So sleep well Annie cat. Say hello to my Mr Magoo and give him love.


----------



## marie5890 (May 18, 2011)

HUgs and prayers to your family and your family's loss of Annie...

PETPETS to Annie. You are missed no doubt, but may we always remember you are now free of your not feeling well...

RIP sweet ol' lady...


----------



## cat owner again (Dec 14, 2012)

RIP Annie.

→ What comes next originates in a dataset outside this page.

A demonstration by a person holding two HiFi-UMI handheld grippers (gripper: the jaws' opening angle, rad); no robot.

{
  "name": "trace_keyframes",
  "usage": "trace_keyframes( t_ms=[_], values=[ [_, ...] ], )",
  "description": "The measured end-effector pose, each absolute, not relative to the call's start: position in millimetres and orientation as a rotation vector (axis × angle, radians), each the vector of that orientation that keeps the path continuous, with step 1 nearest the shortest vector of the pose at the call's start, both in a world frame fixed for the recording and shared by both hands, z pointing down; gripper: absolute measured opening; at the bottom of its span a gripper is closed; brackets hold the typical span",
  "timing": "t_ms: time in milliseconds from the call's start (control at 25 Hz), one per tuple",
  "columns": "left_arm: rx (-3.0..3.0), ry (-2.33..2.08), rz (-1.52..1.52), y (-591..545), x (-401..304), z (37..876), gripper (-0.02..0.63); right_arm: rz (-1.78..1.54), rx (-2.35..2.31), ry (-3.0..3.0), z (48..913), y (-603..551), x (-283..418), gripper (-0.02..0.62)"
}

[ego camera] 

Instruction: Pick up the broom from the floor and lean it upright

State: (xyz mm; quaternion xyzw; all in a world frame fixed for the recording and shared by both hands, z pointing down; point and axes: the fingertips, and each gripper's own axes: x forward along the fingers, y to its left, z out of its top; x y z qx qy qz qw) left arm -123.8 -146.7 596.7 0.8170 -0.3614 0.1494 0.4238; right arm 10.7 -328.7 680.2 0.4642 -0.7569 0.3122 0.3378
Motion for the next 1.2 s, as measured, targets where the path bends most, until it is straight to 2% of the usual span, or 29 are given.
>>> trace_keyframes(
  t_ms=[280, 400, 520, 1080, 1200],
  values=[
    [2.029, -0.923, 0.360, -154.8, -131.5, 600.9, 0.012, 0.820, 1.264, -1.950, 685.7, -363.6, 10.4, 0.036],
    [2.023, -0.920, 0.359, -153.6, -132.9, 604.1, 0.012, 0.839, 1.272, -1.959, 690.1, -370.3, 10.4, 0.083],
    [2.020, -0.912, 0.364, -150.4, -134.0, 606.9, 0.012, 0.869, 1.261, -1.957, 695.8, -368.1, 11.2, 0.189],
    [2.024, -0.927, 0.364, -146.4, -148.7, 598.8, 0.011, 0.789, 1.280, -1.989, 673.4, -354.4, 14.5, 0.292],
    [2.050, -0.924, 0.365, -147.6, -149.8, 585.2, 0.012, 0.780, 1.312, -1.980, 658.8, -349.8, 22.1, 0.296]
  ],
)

You fought a good life and luckily had a family you loved you.


----------



## Speechie (Dec 2, 2013)

Run over the bridge Annie and check on my Teddy kitten...may you find peace now
So sorry for your loss


----------



## 10cats2dogs (Jun 16, 2013)

Annie running free at the Bridge...
You will have your own special sunbeam to call your own...
You were loved and will be missed...


----------



## howsefrau32 (Mar 6, 2013)

So sorry for the loss of Annie.


----------



## Heather72754 (Nov 1, 2013)

So, so sorry your beloved Annie is gone. :sad But I'm so happy that she was taken from the streets so long ago into a loving family and had such a full life. RIP Annie.


----------



## annegirl (Oct 16, 2012)

Thanks to you all for your kind words. Annie was such a sweet lady.


----------



## spirite (Jul 31, 2012)

I'm so sorry about Annie. It sounds like she had a tough beginning - I can't imagine abandoning any cat, let alone a declawed one - but she was lucky to find your SIL and have 12 years of happiness.


----------